[RFC PATCH v2 0/5] ext4/jbd2: data=journal: write-protect pages on transaction commit

Mauricio Faria de Oliveira <mfo@xxxxxxxxxxxxx> · Sun, 9 Aug 2020 22:02:03 -0300

Hi Jan,

Upfront, thanks again for taking the time about a month ago to provide
your understanding of this problem and suggestions on how to implement
this fix [1].

I'd like to ask for your comments on the patchset so far, and have a few questions.

First, there is a test case to reproduce the issue:

Essentially, it enlarges the race window during journal commit, between
buffer checksum calculation and commit to disk, for userspace to modify
mmap()ed buffers, then panic afterwards.  Later, journal recovery fails
due to invalid checksum.

Patch 1 is the kernel hack to allow it.
The last 2 files in the series are the a setup script to create/mount
a loopdev w/ ext4 data=journal filesystem, and the C test case for it.

Test is essentially:

    fd = open("file");
    addr = mmap(fd);
    pwrite(fd, "a", 1, 0);
    addr[0] = 'a';
    press_enter(); // when asked for.
    addr[0] = 'b';

Usage:

    $ gcc -o test test.c
    $ ./ext4.sh && cd /ext4 && ~/test

    Press enter to change buffer contents
    # wait for periodic journal commit
    [   26.286197] TESTCASE: Cookie found. Waiting 5 seconds for changes.
    # now press enter

    Buffer contents changed
    Press enter to change buffer contents
    # just wait
    [   31.370558] TESTCASE: Cookie eaten.

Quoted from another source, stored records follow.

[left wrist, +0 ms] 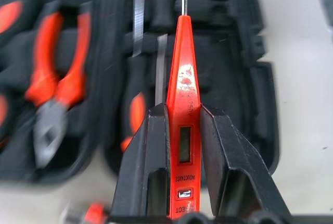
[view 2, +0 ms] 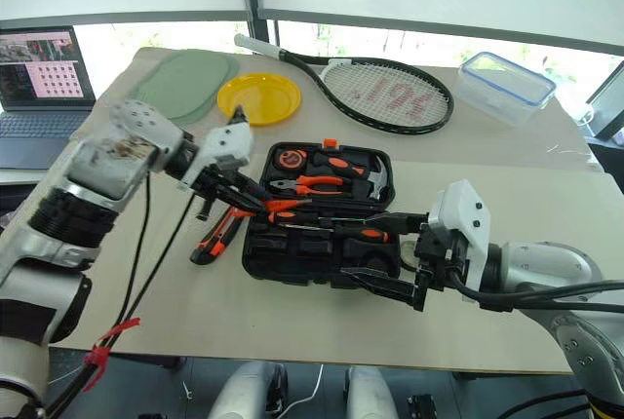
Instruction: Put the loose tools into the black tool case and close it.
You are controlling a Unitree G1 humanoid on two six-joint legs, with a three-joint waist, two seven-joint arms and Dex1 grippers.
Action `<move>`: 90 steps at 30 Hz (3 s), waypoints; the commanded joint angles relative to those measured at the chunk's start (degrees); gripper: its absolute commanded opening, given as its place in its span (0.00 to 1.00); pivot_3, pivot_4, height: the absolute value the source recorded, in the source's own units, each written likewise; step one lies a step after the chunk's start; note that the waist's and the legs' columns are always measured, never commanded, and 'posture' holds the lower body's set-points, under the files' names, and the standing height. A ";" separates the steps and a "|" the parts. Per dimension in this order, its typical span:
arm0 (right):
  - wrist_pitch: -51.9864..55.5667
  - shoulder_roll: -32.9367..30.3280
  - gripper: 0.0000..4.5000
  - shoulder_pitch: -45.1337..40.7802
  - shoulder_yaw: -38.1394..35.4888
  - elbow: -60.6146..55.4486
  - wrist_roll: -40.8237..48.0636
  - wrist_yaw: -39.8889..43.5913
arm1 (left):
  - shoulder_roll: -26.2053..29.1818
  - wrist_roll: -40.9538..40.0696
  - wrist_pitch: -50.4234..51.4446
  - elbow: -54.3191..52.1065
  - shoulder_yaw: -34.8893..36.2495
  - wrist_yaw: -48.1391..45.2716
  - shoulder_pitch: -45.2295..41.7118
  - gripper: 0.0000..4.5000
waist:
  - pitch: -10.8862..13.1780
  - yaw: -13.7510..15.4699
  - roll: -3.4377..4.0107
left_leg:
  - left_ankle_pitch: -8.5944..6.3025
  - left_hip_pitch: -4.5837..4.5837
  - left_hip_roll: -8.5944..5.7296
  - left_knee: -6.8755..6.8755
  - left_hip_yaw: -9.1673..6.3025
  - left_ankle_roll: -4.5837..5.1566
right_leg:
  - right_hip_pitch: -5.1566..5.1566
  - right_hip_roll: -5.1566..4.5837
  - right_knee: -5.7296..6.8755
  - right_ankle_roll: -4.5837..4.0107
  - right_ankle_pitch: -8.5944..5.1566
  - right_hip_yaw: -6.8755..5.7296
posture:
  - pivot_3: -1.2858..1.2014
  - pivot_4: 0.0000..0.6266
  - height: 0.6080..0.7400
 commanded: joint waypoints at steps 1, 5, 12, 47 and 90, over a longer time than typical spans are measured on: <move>-1.51 -0.37 1.00 0.18 -2.20 -1.70 0.17 -0.60 | -1.85 2.65 -0.88 1.53 -3.58 -3.04 -2.02 0.09 | 0.00 0.00 0.00 | 0.00 0.00 -0.01 0.00 0.00 0.00 | 0.00 0.00 0.00 0.00 0.00 0.01 | 0.52 0.24 0.99; -1.16 0.44 1.00 0.61 -2.93 -1.94 1.79 -1.65 | -4.61 5.34 -3.92 7.60 -7.81 -3.38 -3.13 0.09 | 0.00 -0.01 0.00 | 0.00 0.00 0.00 0.01 -0.01 0.01 | -0.01 0.01 0.00 0.01 0.00 0.01 | 0.52 0.24 0.99; -1.18 0.27 1.00 1.68 -3.68 -3.11 2.67 -2.91 | -7.28 6.30 -5.52 14.30 -10.87 -3.38 -5.55 0.09 | 0.00 -0.02 0.00 | -0.03 -0.03 0.00 0.06 -0.04 0.05 | 0.00 0.00 0.00 0.03 -0.01 0.02 | 0.52 0.24 0.99; -3.57 1.03 1.00 1.91 0.01 -2.51 -1.32 -2.37 | -12.70 9.83 5.37 20.15 -11.82 -3.38 -8.35 0.20 | 0.00 -0.18 0.00 | -0.06 -0.06 0.01 0.15 -0.09 0.10 | 0.00 0.03 0.01 0.08 0.00 0.04 | 0.52 0.24 0.99; -1.30 -1.85 1.00 0.09 0.12 -0.84 0.91 -1.47 | -11.83 1.27 -28.90 15.20 10.91 12.40 19.93 0.02 | -0.07 0.01 0.09 | -0.06 0.05 0.06 0.26 -0.08 0.11 | 0.15 -0.07 0.07 0.13 0.03 0.05 | 0.52 0.24 0.99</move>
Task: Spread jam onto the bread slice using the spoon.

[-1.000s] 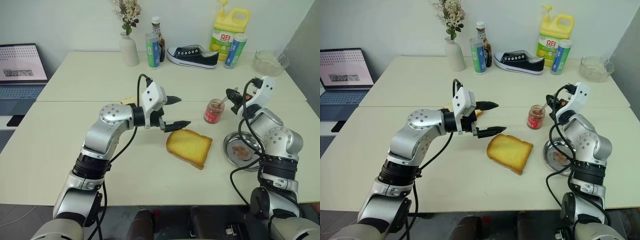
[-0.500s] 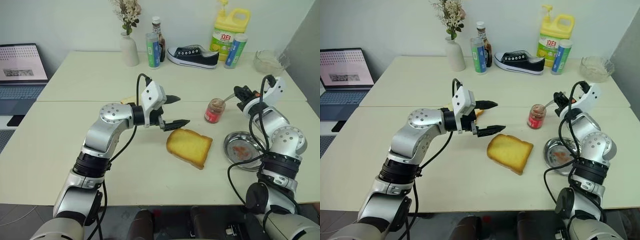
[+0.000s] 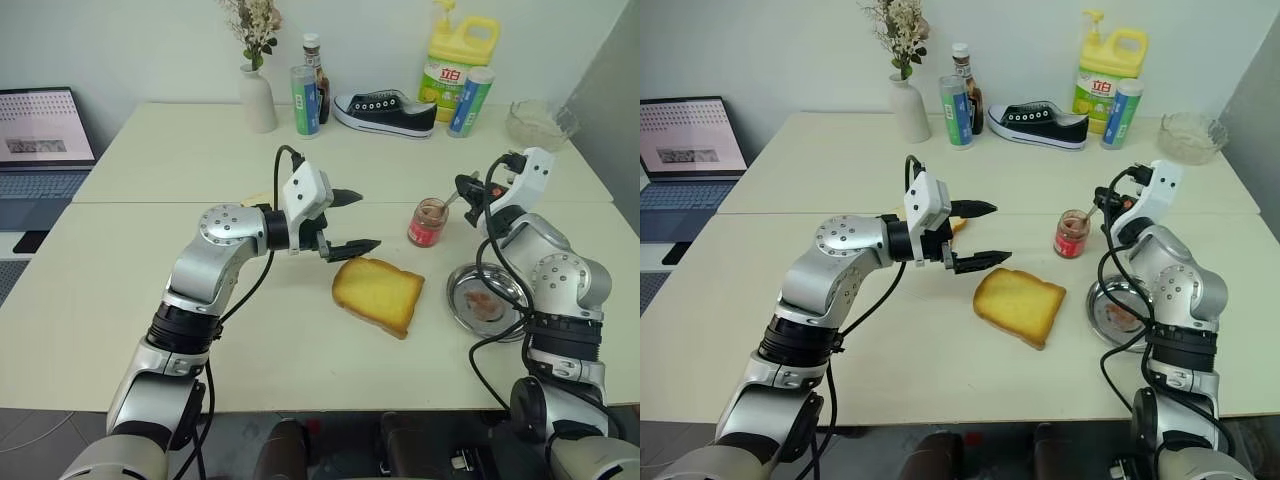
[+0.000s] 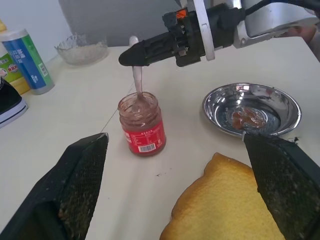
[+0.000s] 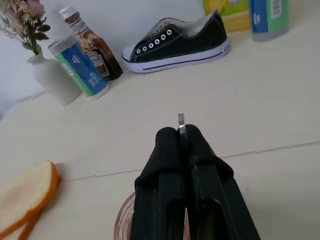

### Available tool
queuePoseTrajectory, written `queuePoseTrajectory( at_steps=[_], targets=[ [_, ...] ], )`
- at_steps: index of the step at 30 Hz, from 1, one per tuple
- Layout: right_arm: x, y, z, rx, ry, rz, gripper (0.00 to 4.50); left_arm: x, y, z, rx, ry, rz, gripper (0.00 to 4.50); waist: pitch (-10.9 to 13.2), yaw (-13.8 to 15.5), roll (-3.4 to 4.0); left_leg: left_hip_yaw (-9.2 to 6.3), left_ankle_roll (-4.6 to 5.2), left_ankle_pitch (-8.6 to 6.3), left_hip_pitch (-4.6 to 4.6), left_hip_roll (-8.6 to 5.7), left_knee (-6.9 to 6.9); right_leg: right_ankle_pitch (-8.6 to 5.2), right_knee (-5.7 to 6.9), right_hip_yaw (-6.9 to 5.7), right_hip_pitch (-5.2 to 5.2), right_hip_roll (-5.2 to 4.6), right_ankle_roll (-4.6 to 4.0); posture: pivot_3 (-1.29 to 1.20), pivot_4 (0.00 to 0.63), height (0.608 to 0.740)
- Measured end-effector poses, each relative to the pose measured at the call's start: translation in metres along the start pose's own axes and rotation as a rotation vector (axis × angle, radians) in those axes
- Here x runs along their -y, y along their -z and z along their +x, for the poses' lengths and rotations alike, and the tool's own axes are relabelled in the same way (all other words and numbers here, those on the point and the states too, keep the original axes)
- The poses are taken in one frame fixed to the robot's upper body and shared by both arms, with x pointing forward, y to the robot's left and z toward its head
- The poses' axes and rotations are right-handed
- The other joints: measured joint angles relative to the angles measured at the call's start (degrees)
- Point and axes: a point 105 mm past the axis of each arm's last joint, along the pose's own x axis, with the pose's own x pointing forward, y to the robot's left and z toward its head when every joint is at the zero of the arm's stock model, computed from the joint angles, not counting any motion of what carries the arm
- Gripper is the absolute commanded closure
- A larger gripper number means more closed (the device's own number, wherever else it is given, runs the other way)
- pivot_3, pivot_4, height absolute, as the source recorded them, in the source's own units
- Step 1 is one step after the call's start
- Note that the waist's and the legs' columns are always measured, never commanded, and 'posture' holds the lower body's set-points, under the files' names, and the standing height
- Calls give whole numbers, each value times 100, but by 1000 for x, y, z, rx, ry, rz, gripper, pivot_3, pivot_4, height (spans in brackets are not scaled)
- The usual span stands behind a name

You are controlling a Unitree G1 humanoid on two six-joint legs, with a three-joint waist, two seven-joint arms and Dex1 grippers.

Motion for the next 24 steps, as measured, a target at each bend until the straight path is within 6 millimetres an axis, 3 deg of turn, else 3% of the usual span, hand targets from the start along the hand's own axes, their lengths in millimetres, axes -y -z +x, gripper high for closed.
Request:
queuePoseTrajectory(
  at_steps=[11,16,24],
  targets=[
    [-8,17,1,-27,-34,-80,4473,0,0,0,0,0,0,0,0,2,0,-1,0,0,0,1,1,0,2,0,0,0,0,0,150,740],
    [-12,23,2,-37,-33,70,4473,0,0,0,0,0,0,0,0,3,0,-1,-1,0,0,1,0,0,3,0,0,-1,0,0,150,740],
    [0,8,0,5,22,309,4473,0,0,0,-1,0,0,0,0,-2,1,-1,0,0,1,2,0,1,5,0,0,-1,-1,0,150,740]
  ],
)
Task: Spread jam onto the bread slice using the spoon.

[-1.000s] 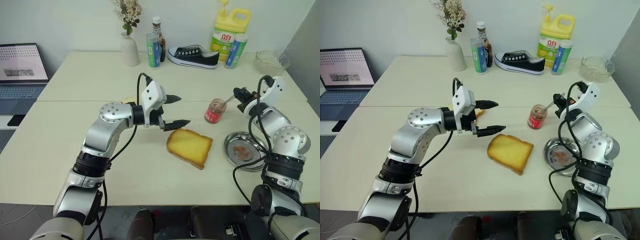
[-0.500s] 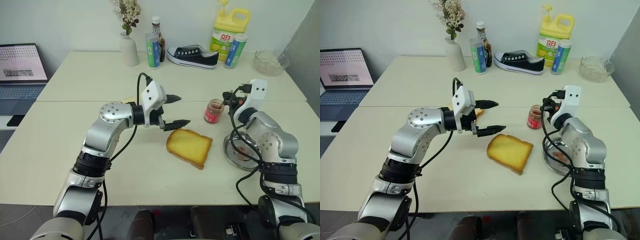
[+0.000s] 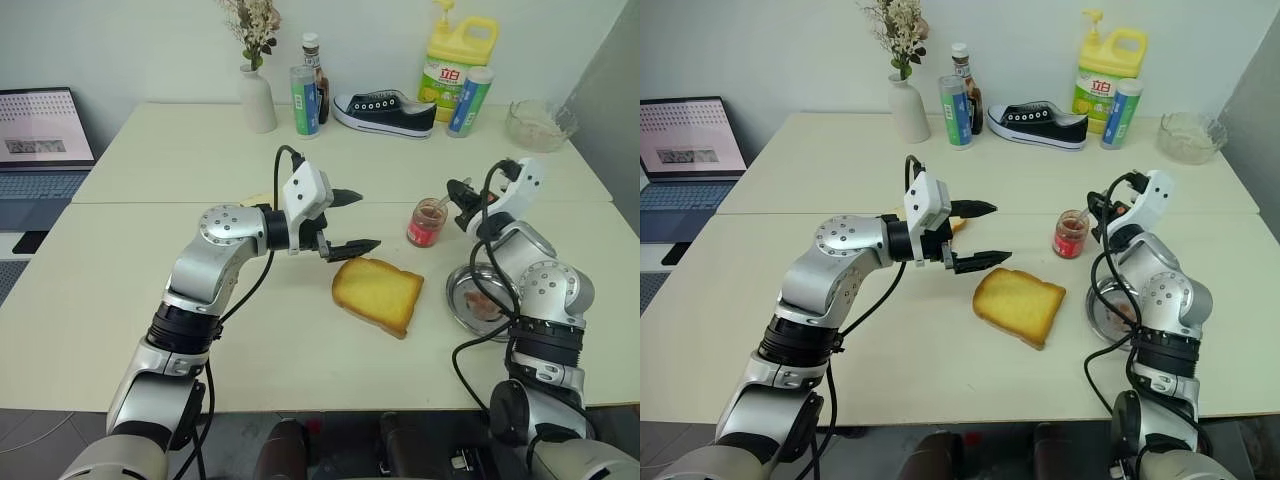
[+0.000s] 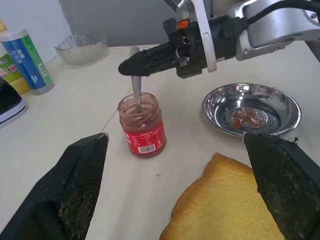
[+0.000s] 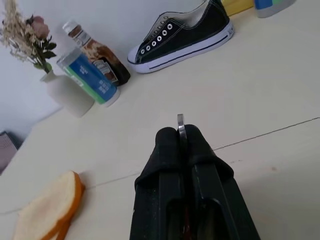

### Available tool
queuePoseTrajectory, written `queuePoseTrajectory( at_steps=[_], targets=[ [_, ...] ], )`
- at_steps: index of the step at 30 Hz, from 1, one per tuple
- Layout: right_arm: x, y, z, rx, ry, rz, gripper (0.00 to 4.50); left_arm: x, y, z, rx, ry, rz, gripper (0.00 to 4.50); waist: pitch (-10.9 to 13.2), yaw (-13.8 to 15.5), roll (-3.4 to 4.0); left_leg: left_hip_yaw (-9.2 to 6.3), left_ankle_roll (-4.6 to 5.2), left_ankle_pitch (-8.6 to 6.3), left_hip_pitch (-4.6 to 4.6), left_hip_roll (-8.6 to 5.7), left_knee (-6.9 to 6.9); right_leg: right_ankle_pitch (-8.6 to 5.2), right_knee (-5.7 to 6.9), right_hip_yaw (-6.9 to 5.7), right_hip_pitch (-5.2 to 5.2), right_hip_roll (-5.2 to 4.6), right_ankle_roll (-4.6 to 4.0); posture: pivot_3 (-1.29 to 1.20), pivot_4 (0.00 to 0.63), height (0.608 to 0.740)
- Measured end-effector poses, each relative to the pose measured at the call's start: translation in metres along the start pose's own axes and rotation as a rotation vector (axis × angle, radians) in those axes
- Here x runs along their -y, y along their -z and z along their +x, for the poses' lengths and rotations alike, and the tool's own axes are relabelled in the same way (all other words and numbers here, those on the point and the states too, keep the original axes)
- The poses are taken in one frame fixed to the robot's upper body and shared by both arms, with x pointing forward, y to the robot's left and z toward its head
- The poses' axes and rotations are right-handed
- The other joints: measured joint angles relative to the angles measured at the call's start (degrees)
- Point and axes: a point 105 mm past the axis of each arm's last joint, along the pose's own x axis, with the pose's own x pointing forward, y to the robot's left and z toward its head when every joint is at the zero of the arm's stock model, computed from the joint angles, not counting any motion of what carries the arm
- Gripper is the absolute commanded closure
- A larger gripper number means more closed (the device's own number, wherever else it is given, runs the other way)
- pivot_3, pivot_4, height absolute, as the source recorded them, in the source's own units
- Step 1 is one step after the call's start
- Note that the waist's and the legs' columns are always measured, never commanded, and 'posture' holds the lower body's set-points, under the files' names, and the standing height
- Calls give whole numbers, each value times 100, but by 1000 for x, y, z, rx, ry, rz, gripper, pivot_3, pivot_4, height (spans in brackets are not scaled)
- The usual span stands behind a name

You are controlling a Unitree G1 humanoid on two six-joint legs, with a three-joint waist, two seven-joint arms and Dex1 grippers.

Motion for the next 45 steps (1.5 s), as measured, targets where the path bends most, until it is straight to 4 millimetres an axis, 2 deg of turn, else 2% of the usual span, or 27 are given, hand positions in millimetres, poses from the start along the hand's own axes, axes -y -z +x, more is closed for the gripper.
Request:
queuePoseTrajectory(
  at_steps=[9,32,45],
  targets=[
    [8,-10,-4,22,33,133,4473,0,0,0,-1,0,0,0,0,3,0,1,0,0,0,-1,0,0,0,1,0,0,0,0,150,740],
    [13,-11,-8,35,64,275,4473,2,1,0,-5,18,4,0,0,3,1,1,0,0,-1,-1,0,0,0,1,0,0,0,0,150,740],
    [15,-19,-11,84,60,363,4473,1,6,-1,-21,24,-7,0,-1,1,1,2,1,0,-1,-1,0,0,-1,1,0,0,0,0,150,740]
  ],
)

Resumed.
    [   31.375906] Kernel panic - not syncing: TESTCASE: checksum changed; commit record done; panic!
    [   31.379799] CPU: 1 PID: 649 Comm: jbd2/loop0-8 Not tainted 5.8.0.mfo.1 #111
    ...
    [   31.400643] Rebooting in 5 seconds..

    $ ./ext4.sh mount
    ...
    + sudo mount -o data=journal /dev/loop0 /ext4
    [   27.334874] EXT4-fs: Warning: mounting with data=journal disables delayed allocation, dioread_nolock, and O_DIRECT support!
    [   27.339492] JBD2: Invalid checksum recovering data block 8705 in log
    [   27.342716] JBD2: recovery failed
    [   27.343316] EXT4-fs (loop0): error loading journal
    mount: /ext4: can't read superblock on /dev/loop0.

Second, this is a recap of your solution implementation suggestion [1], with line breaks added for clarity:

    """
    So I'd suggest a somewhat different solution.

    Instead of trying to mark, when page is under writeback, do it the other way around
    and make jbd2 kick ext4 on transaction commit to writeprotect journalled pages.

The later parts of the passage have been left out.